Eine Weihnachtsgeschichte
- David Hinder
- 17. Dez. 2017
- 2 Min. Lesezeit

Es rumpelte im Kamin, als die große, rote Gestalt mit weißem Bart durch den Schornstein kletterte. Wie durch Zauberhand klebte kein bisschen Ruß am Weihnachtsmann, als er sich erhob. Herr Maschermann wartete schon auf ihn. „Sie sind spät dieses Jahr,“ nörgelte er ungeduldig. Der Weihnachtsmann brummte. „Immer weniger sind brav, das dauert halt länger. Den Sack hab' ich übrigens oben gelassen. Brauch' ich nicht bei dir.“ „Wie jedes Jahr,“ meinte Herr Maschermann halb ironisch und brachte sich in Positur, indem er das Hinterteil in Richtung des Mannes in rot reckte. „Also, was haben wir dieses Jahr...?“ murmelte der Weihnachtsmann und zückte ein Smartphone. Mit sonorer Stimmer begann er gelangweilt aufzuzählen. „... noch reicher geworden mit anderer Leute Arbeit... Geld in dubiosen Geschäften angelegt... du unterstützt Kinderarbeit... was ist denn das? Gift in deinen Produkten?“ Der Weihnachtsmann musterte Maschermann kurz. „Das hattest du letztes Jahr noch nicht auf der Liste. „Ja, ja, same procedure as every year,“ unterbrach Maschermann ihn genervt. „Können wir das hinter uns bringen? Morgen erwarte ich die Familie zum Weihnachtsessen.“ Der Mann in rot schaute missmutig drein. „Na gut,“ seufzte er. „Die App sagt, dieses Jahr sind es zwölf Hiebe.“ „Ich steh schon die ganze Zeit in Position,“ nörgelte Maschermann und wackelte demonstrativ mit dem Hinterteil. Der Weihnachtsmann fluchte. „War vor der Reform alles leichter. Damals haben wir solchen wie dir einfach drei Geister geschickt. Scheiß neoliberaler Personalabbau.“ Er zückte den Schlagstock. „Wo ist die alte Rute?“ fragte Herr Maschermann.

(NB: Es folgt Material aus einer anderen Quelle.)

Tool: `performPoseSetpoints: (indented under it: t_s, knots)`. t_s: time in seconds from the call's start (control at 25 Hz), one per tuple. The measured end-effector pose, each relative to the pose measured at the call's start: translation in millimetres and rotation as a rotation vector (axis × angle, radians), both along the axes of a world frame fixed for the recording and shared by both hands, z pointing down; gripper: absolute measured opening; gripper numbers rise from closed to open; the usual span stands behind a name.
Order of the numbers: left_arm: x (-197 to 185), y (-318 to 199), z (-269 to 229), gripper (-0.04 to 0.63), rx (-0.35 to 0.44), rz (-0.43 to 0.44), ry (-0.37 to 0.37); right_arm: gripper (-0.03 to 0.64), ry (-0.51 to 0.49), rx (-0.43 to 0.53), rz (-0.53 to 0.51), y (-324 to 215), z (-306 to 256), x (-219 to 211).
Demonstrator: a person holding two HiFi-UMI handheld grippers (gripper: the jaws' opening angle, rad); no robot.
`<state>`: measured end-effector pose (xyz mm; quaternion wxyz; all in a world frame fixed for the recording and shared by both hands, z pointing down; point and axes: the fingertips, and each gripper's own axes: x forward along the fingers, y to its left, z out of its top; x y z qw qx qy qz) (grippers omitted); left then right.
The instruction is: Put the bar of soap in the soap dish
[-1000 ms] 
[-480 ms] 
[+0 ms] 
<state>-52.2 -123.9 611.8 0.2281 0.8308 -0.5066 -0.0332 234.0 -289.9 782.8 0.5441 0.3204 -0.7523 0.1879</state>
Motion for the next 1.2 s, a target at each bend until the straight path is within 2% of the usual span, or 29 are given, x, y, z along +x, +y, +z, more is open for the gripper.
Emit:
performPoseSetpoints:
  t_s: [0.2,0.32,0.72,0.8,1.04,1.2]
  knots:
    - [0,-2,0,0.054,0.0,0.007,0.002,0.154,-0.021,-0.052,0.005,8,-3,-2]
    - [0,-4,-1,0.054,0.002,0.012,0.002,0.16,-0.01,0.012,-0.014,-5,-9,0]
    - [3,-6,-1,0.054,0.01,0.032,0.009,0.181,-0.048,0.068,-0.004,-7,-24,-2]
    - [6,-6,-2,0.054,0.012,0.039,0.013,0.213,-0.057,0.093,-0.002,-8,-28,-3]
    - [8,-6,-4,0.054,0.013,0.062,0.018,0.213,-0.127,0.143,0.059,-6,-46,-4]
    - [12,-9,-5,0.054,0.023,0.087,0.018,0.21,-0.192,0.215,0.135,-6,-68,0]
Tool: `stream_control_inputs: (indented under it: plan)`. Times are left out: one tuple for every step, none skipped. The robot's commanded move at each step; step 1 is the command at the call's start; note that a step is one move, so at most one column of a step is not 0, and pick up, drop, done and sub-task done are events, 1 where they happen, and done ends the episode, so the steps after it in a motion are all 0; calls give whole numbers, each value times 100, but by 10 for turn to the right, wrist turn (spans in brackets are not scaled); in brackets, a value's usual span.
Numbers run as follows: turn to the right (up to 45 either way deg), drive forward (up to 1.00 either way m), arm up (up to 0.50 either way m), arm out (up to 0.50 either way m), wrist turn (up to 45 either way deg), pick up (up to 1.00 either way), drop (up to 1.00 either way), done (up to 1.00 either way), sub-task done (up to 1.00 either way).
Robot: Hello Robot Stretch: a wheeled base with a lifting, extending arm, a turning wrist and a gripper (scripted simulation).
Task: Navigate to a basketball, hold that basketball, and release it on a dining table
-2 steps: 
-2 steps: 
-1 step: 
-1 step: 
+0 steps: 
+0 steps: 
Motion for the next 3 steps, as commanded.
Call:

„Letztes Jahr kaputt gegangen. Muss ja mehr Ärsche versohlen, als jemals zuvor. Dachte, ich bestell was Robustes bei Amazon.“ Er begann mit seiner Arbeit. Mit blechener Stimme zählte die App laut mit. „Sie haben Ihr Ziel erreicht,“ tönte es nach dem letzten Schlag. Stumm wendete sich der Weihnachtsmann dem Kamin zu. „Wo bleibt die jährliche Standpauke?“ fragte Herr Maschermann. „Wozu?“ fragte der Weihnachtsmann und verschwand im Kamin.